What improvisation is

  • Improvisation is a higher-level mindset for navigating life.
    • Life also is, improvisation. In that sense it makes sense to learn to be better at improvising. (e.g. with what you currently have etc.; nurturing improvisation skills.)
      • Life is made of small-scale improv moments every day; by being more creative in each one of these moments, you generate more joy.
    • Improv is a future-proof skill, as it teaches you to adapt however things will turn out.
  • Improvisation principles are a set of beliefs, mindsets, worldview and assumptions that offer an alternative way of interpreting and responding to your surroundings.
    • For example, the “Trust” principle: trusting that everyone has a good intention.
  • Improvisation is about creating something out of everything; not out of nothing.
    • Improvisation is about doing the best you can with what is at hand.
      • This requires you noticing what you actually have, and what you might ignore you have; or what is already here in the environment (“Listening”.) Be aware of your resources.
        • You improvise on something; not on nothing.
  • Improvisation is a skill that you can train. You can practice improvisation.
  • Improvisation is closely connected to creativity, imagination, play and presence, the present moment.
  • Improvisation lets you “lose yourself in …”
    • Improvisation is a flow state, where the rest of the world disappears and everything else is suspended.
    • Improvisation is an opportunity to step into a different self or character
      • Playing a role knowing you’re playing a role. Temporarily suppose that you’re a character and act the way that character would act. Instead, for me to convincingly play a milkman, I just need to temporarily suppose that I am one. I simply act as if it were true that I am indeed a milkman.

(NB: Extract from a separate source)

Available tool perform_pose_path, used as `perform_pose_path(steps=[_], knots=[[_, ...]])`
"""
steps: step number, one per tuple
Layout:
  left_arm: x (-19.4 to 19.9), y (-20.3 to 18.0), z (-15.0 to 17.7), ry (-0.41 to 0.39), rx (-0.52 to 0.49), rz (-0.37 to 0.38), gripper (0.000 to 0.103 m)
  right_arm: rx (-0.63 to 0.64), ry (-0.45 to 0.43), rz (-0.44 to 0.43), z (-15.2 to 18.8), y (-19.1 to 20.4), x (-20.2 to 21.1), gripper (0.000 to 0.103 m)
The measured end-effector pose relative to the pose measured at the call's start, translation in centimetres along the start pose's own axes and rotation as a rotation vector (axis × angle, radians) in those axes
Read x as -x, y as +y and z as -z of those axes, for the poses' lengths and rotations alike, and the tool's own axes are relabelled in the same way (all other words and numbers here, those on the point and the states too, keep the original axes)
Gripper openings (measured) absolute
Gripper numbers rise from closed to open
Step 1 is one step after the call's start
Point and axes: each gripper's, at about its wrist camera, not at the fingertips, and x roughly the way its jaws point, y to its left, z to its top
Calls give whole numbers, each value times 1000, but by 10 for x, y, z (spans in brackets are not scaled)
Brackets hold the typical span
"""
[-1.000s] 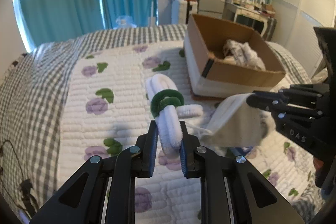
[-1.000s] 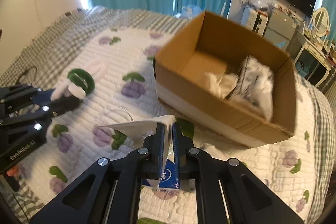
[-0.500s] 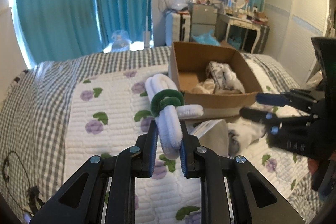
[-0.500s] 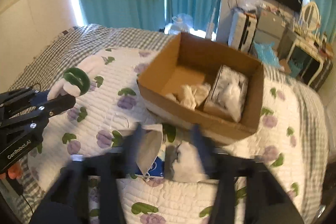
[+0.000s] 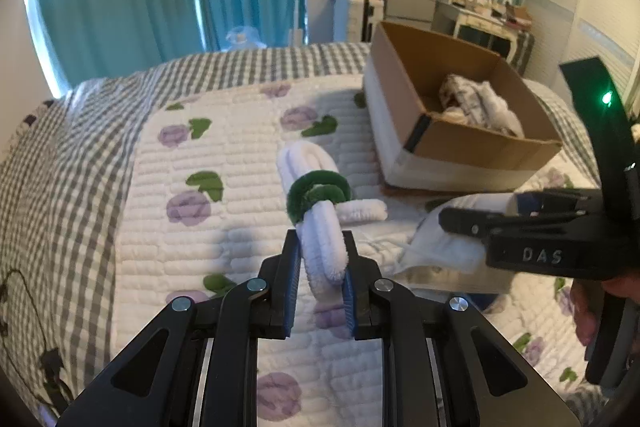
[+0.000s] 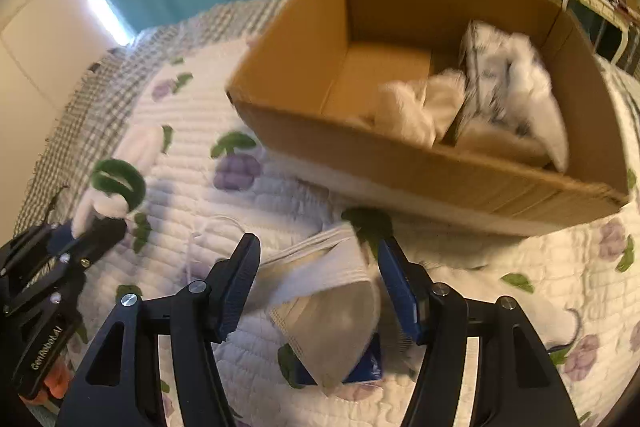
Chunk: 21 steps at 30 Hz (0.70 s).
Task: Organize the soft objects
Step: 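Carry the toy and the mask into the cardboard box and open both tools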
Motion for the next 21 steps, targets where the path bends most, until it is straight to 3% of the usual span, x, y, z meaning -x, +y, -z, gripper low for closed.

So, I ask myself: What would I do, think and feel in this situation if I were, in fact, a milkman?
  • Improvisation is a mode of encounter; you can meet the “play” part of another person with your own “play” part.
  • Improvisation has its own community.
    • The culture of improv is very inclusive and celebrates the individuality of each person.

How improvisation happens

  • Improvisation happens within a structure, a frame, a set of rules. Improvisation requires the right balance between freedom and structure. The rules set us free. They provide a structure within which we can play.
  • Improvisation does not preclude planning; rather, it supports its execution.
  • Improvisation can be encouraged by creating a culture fostering, cheering, celebrating and rewarding creativity, and providing positive feedback.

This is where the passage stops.